TASK STATEMENT:
After locating the line that contains "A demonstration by" in the data below, set down exactly that line and each one after it through the line that contains "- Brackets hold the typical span", and nothing more.
* * * *
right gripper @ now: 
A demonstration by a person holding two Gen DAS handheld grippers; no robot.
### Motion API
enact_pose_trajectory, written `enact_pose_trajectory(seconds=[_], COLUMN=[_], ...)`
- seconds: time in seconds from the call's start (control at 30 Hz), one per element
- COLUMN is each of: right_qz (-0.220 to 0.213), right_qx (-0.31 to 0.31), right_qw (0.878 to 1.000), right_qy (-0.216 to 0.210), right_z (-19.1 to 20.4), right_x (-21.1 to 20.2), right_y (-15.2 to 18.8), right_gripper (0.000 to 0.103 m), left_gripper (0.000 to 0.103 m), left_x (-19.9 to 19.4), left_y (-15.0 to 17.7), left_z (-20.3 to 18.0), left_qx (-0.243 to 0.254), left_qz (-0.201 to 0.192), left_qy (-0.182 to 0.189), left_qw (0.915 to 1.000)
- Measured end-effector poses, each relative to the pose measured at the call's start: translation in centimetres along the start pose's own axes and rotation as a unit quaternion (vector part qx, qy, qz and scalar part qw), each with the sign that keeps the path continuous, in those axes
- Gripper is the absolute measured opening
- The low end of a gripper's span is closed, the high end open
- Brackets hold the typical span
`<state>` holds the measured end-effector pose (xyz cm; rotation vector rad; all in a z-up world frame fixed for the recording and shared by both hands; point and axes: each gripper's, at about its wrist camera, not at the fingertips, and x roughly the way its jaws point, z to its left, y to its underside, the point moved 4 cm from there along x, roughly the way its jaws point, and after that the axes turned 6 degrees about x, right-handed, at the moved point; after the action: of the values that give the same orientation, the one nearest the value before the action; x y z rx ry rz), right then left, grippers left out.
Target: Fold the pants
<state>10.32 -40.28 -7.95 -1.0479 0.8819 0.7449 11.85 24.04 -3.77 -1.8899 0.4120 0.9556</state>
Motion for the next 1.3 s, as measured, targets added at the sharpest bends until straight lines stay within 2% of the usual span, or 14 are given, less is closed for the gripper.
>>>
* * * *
OUTPUT FOR THIS TASK:
A demonstration by a person holding two Gen DAS handheld grippers; no robot.
### Motion API
enact_pose_trajectory, written `enact_pose_trajectory(seconds=[_], COLUMN=[_], ...)`
- seconds: time in seconds from the call's start (control at 30 Hz), one per element
- COLUMN is each of: right_qz (-0.220 to 0.213), right_qx (-0.31 to 0.31), right_qw (0.878 to 1.000), right_qy (-0.216 to 0.210), right_z (-19.1 to 20.4), right_x (-21.1 to 20.2), right_y (-15.2 to 18.8), right_gripper (0.000 to 0.103 m), left_gripper (0.000 to 0.103 m), left_x (-19.9 to 19.4), left_y (-15.0 to 17.7), left_z (-20.3 to 18.0), left_qx (-0.243 to 0.254), left_qz (-0.201 to 0.192), left_qy (-0.182 to 0.189), left_qw (0.915 to 1.000)
- Measured end-effector poses, each relative to the pose measured at the call's start: translation in centimetres along the start pose's own axes and rotation as a unit quaternion (vector part qx, qy, qz and scalar part qw), each with the sign that keeps the path continuous, in those axes
- Gripper is the absolute measured opening
- The low end of a gripper's span is closed, the high end open
- Brackets hold the typical span

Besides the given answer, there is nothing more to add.